WellDoc's Bergstrom said one of the biggest hurdles is regulatory -- the FDA still doesn't consider CGM accurate enough to prescribe insulin dosing by itself. This is also a hurdle for the "artificial pancreas," a concept that would pair a CGM, an insulin pump, and a computer or app that would give the pump instructions based on CGM readings. Between the difference in cost, and the time it takes to scale up from 150,000 to 2 million, it seems like it will be a very long time before CGM replaces traditional glucose monitoring.

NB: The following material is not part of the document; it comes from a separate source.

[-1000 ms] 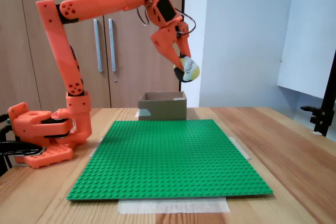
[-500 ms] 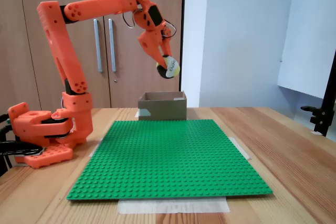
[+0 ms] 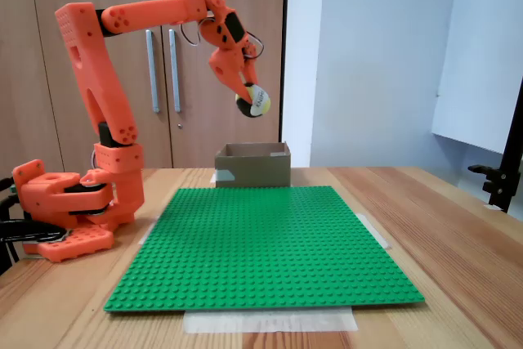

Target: Pick the ball and put it in the box.

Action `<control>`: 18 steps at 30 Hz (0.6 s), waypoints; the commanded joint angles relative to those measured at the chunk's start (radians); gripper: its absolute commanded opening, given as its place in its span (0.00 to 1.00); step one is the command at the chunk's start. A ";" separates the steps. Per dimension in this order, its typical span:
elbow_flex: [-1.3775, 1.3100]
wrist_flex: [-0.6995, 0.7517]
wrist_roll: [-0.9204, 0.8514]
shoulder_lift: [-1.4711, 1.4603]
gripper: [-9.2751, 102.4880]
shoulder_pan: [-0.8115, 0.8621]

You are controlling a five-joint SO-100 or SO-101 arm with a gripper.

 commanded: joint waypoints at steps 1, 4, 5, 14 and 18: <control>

"Dexcom's been around for ten-plus years and it's used by hundreds of thousands of people now, and I think it's a great company and great technology, but it is not used by the masses," Glooko's Altinger said. "There are tens of millions of users out there. [Even] as Dexcom gets more and more accurate, it is not a device that people are going to want to wear. It requires you to insert a sensor under your skin that stays there for approximately seven days. And it's very expensive. No one is expecting that market to grow to tens of millions of people. No one sees that."

Pacelli said that 95 percent of Dexcom's users receive some kind of reimbursement for CGM, and maintains that the device is comfortable and most users don't even notice it's there.

A wearable, accurate, connected CGM would certainly be an improvement in the lives of people with diabetes, and most people believe it's on the way eventually. But CGM achieving anything like the scale of blood glucose monitors in the next five years seems like a pipe dream. Maybe not quite so much of a pipe dream, though, as glucose-sensing contact lenses.

Maybe the future of glucose monitoring is something else entirely. Timelines aside, mobile health advocate and Scripps Health cardiologist Dr. Eric Topol agrees with Pacelli that finger sticks will eventually be replaced -- just not necessarily solely by CGM.

"Ultimately, I think both non-invasive intermittent glucose sensors (not requiring finger sticks) and continuous glucose monitoring will be the only technologies some years from now," he told MobiHealthNews in an email. "Finger sticks for glucose, someday, will be an historical footnote."